Sebelum kelas jam siang dimulai, Citra masih asyik ngobrol dengan Nina dan Shila di kelas sahabatnya itu.
“Oiya, Nin… Tadi kok lo bisa tau kalau bukan Gradien yang manggil lo? Tapi, kemungkinan besar, mereka yang mau ngelabrak elo,” tanya Citra.
Nina mengangguk. “Gradien tuh suka sama spotlight. Jadi, gak mungkin dia ngutus orang buat hal remeh kayak gitu. Pasti dia bakalan dateng sendiri. Itu analisis gue sih, Cit.”
“Lo sadar Gradien senang spotlight?” Shila tertarik dengan obrolan Citra dan Nina.
“Yup! Pas gue diganggu di koridor fakultas teknik, dia yang nolong gue, dan beberapa teman dengerin omongan dia, makanya gue bisa lolos. Terus kedua pas di kantin fakultas teknik tadi. Dia ngancam teman-temannya untuk jangan sampai gangguin gue lagi. Dan… teman-teman sekantin tuh nurut. Gampang dibaca gitu sih,” jelas Nina.
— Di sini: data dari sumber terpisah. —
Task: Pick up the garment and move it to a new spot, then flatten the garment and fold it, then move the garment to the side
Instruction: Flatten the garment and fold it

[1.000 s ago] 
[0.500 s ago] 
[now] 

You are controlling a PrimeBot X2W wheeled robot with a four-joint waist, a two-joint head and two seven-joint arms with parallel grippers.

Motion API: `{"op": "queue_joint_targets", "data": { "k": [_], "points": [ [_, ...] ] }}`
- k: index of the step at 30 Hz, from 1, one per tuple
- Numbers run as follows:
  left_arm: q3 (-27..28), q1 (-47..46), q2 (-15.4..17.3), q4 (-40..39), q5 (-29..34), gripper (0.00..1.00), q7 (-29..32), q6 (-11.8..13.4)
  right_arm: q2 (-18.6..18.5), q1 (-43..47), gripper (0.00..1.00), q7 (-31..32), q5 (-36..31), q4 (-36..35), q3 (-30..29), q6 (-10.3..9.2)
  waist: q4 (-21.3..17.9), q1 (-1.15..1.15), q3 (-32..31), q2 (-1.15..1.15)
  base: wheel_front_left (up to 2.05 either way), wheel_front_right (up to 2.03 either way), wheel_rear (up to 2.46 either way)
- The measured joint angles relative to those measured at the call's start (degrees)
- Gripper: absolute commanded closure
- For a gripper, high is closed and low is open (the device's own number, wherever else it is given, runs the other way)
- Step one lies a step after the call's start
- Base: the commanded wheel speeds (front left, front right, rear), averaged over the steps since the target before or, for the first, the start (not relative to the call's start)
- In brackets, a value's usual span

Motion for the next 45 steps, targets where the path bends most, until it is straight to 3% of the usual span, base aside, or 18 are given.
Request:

Citra dan Shila mengangguk paham. “Kira-kira kenapa ya?”
“Dia anak orang penting di negeri ini gak? Atau kemungkinan kedua…,” Nina menggantungkan kalimatnya, ia melihat ekspresi Citra dan Shila. Kedua gadis itu menatapnya balik, penasaran.
“Jangan-jangan apa, Nin?”
Nina tersenyum. “Dia gak dapat perhatian di keluarga, makanya mencari pamor di tempat lain. Itu salah satu dari banyak gangguan kejiwaan histrionik.”
“Ooo… I see. Gila, berteman sama lo mau dua tahun, makin pinter deh gue, Nin. Thank you ya,” ujar Citra berterima kasih.
“Hahaha, banyak baca aja. Gue juga tahu dari buku yang biasanya orang tua gue beli kok. Mubazir kalau dianggurin doang.”
“Nin, gangguan kejiawaan histrionik itu apaan sih?” tanya Shila.
“Aduh, Shila sayang, buat apa lo punya handphone pintar? Masa pinteran handphone sih daripada yang punya?” cela Citra. Untungnya, Shila tergolong team anti baper.
“Hahaha. Parah lo Cit. Hmm… gampangnya sih itu salah satu gangguan kejiwaan yang dibedakan dengan pola emosi berlebih dan perilaku mencari perhatian. Contohnya kayak narsis, atau malah anti sosial. Nah, salah satu gejalanya, ya caper berlebih gitu, karena di tempat dia bertumbuh, dia kadang gak mendapatkan apa yang dia mau, seperti kasih sayang, makanya di lingkungan lain, dia mencari cara supaya dia dapat hal yang dicari. Begitu.”
Shila paham sekarang. “Ooh… Ngerti-ngerti. Hahaha, thank you loh!”
“Hahaha, iye!” ledek Nina.
“Selamat siang semua,” seorang dosen pengampu masuk ke dalam kelas.
“Bye, gue duluan ya,” pamit Citra.
“Iya, bye!” untungnya yang baru masuk di kelas hanya mereka bertiga, jadi ngobrol dengan volume sebesar apapun… aman!
Setelah pamit dengan dosen yang akan mengampu, Citra segera keluar.